The leadership behind digital transformation projects is in crisis, with many senior executives stating that their companies are not successfully executing against 50% of strategies.
That’s according to a Wipro Digital study of 400 US senior-level executives regarding the stage of digital transformation strategies in their organisations.
The report found that 91 percent of executives believe their company is clear on the definition of digital transformation, however, 1 in 4 executives say there is a lack of knowledge as to what it actually means, which is what is recognised as an obstacle to the company’s success.
Also relating to this, 35 percent of executives confirmed that the issue of not having a clear transformation strategy in the organisation is a noticeable barrier to achieving its full digital potential.
Some senior executives even admitted to seeing digital transformation in their company as a waste of time due to a shortage of digital investment, which many executives say has taken their company almost three years to see even half of the investments made rise to fruition.
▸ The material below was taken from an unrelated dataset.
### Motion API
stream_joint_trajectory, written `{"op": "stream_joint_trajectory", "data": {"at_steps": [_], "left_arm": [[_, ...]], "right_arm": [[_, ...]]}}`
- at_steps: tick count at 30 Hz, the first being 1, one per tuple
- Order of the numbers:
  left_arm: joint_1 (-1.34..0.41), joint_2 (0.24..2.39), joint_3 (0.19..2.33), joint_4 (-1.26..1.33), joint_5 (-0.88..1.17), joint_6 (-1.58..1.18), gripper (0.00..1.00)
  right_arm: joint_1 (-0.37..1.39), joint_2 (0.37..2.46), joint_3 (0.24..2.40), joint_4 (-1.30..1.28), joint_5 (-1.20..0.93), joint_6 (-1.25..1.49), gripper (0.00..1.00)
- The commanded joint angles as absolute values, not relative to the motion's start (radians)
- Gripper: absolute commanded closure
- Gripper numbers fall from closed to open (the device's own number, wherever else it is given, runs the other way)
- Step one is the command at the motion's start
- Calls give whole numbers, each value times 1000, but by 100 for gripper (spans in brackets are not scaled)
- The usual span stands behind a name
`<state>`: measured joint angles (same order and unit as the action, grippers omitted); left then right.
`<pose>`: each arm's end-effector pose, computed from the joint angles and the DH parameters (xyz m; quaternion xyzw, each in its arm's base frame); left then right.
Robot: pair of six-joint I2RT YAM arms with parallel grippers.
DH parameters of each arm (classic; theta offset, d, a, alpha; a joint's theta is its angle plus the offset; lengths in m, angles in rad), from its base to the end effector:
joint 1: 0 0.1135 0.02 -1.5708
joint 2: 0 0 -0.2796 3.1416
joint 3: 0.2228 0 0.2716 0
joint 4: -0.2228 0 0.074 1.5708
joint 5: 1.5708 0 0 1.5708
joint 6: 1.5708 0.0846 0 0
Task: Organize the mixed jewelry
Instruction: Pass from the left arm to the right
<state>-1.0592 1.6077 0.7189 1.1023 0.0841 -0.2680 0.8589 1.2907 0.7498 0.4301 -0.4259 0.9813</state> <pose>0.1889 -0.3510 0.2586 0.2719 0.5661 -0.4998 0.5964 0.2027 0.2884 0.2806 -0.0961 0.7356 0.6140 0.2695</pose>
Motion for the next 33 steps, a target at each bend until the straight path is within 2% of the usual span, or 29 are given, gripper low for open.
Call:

Rajan Kohli, SVP and Global Head, Wipro Digital said: “Digital transformation efforts are coming up short on intended ROI, in part because digital transformation is as much a leadership issue as it is a strategy, technology, culture and talent issue.
“Real transformation occurs when courageous leaders align goals in practice as well as theory, manage opportunity more than risk, and prioritise the future vs retrofit the present.”
Company leaders like CEOs, CTOs and CIOs are usually the ones to deliver digital transformation strategies but it was found that the rise of leadership mindset and skill challenges, paired with feeling overwhelmed by digital complexity are the top obstacles that prevent a company from achieving its full digital potential.
According to the study, CMOs are spending a lot on IT but out of any senior executive they are least likely to drive digital transformation strategies.
Gartner previously predicted that CMOs will spend more on technology than CIOs in 2017, to which they found that marketing leaders allocated 3.24 percent of business revenue from technology spending in 2016.